In this example, there are two queries: identical except that one includes the variable localScopeVar, which is outside the scope of the traversal itself - it is not known inside of the traverser. Therefore, the filter in the query can only be executed after the traversal, which might be undesired in large graphs. The second query only operates on the path, and therefore this condition can be used during the execution of the traversal.

  1. A query with a variable (localScopeVar) outside the scope of the traversal.
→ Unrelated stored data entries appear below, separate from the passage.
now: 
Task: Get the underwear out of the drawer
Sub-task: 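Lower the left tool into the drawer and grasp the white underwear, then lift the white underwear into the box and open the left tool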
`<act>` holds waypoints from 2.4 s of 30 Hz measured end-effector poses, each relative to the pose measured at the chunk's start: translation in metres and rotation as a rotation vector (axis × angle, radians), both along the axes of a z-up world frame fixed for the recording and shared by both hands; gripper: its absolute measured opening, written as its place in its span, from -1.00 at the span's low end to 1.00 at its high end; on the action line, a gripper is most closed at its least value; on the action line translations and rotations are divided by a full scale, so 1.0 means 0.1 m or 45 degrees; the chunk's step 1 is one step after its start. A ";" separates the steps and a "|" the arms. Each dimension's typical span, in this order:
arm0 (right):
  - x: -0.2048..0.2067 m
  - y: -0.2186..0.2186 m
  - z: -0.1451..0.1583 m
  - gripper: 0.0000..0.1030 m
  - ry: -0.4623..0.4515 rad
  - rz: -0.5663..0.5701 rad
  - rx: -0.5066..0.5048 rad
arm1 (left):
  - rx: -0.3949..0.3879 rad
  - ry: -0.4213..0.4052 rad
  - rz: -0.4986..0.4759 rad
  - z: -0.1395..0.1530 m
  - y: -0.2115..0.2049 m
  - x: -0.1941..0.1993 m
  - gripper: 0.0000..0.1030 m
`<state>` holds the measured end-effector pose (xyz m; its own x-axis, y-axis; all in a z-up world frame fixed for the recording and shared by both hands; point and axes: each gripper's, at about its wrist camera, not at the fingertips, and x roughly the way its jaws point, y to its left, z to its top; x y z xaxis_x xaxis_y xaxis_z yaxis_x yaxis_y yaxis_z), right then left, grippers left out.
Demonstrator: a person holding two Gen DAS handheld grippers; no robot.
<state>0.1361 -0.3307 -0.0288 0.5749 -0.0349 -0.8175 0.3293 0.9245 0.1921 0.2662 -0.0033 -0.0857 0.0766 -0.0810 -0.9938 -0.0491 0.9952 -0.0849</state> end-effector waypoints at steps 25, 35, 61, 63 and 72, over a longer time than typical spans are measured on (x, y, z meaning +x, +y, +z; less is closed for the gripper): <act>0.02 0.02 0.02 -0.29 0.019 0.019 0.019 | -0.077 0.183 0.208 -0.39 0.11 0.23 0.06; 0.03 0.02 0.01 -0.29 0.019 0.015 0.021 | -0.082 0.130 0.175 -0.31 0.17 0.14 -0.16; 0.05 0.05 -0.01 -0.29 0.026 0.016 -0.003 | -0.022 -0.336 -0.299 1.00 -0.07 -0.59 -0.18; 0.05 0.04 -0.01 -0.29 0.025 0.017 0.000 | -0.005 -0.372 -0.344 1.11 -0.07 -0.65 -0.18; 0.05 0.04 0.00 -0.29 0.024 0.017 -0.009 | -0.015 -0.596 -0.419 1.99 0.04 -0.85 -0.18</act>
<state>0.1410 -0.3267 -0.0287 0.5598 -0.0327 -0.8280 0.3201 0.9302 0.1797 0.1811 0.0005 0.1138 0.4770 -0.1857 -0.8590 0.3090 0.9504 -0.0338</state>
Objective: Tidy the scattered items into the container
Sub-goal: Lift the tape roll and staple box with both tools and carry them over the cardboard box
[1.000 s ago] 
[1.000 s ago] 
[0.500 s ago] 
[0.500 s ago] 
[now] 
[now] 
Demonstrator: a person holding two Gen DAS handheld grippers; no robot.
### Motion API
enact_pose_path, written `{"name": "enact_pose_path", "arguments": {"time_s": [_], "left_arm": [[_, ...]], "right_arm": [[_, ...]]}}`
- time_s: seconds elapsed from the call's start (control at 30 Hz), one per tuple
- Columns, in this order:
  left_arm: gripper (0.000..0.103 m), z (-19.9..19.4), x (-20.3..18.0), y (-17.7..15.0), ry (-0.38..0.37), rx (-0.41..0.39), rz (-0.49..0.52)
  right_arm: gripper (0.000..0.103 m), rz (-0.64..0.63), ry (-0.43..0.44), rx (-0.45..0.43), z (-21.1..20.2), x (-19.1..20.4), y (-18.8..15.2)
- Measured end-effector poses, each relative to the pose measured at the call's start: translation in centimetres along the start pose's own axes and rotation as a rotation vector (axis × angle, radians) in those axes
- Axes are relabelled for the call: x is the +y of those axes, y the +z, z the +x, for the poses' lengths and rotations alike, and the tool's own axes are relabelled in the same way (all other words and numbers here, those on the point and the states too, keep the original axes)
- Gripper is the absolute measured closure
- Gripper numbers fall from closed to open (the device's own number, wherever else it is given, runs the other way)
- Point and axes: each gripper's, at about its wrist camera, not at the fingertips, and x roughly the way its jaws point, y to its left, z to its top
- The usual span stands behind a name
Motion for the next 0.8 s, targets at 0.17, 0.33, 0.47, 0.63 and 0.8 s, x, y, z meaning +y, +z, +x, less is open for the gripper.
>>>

The filter using this variable can only be executed after the traversal, which might result in poor performance for large graphs as the traversal would generate many unnecessary paths before filtering them out.

        FOR v,e,p IN 1..3 OUTBOUND 'circles/A' GRAPH 'traversalGraph'
    LET localScopeVar = RAND() > 0.5
    FILTER p.edges[0].theTruth != localScopeVar
    RETURN v._key

    The execution plan for the query would look something like this. Notice it takes seven steps to execute and uses three optimization rules.

    ...

    Execution plan:
    Id NodeType Est. Comment
    1 SingletonNode 1 * ROOT
    2 TraversalNode 1 - FOR v /* vertex */, p /* paths */ IN 1..3 /* min..maxPathDepth */ OUTBOUND 'circles/A' /* startnode */ GRAPH 'traversalGraph'
    3 CalculationNode 1 - LET localScopeVar = (RAND() > 0.5) /* simple expression */
    4 CalculationNode 1 - LET #6 = (p.`edges`[0].`theTruth` != localScopeVar) /* simple expression */
    5 FilterNode 1 - FILTER #6
    6 CalculationNode 1 - LET #8 = v.`_key` /* attribute expression */
    7 ReturnNode 1 - RETURN #8

    ...

    Optimization rules applied:
    Id RuleName
    1 move-calculations-up
    2 optimize-traversals
    3 move-calculations-down

  2. A query that operates only on the path, where the filter condition can be used during the execution of the traversal. This means that paths that are filtered out by this condition won't be processed at all, improving the query's performance.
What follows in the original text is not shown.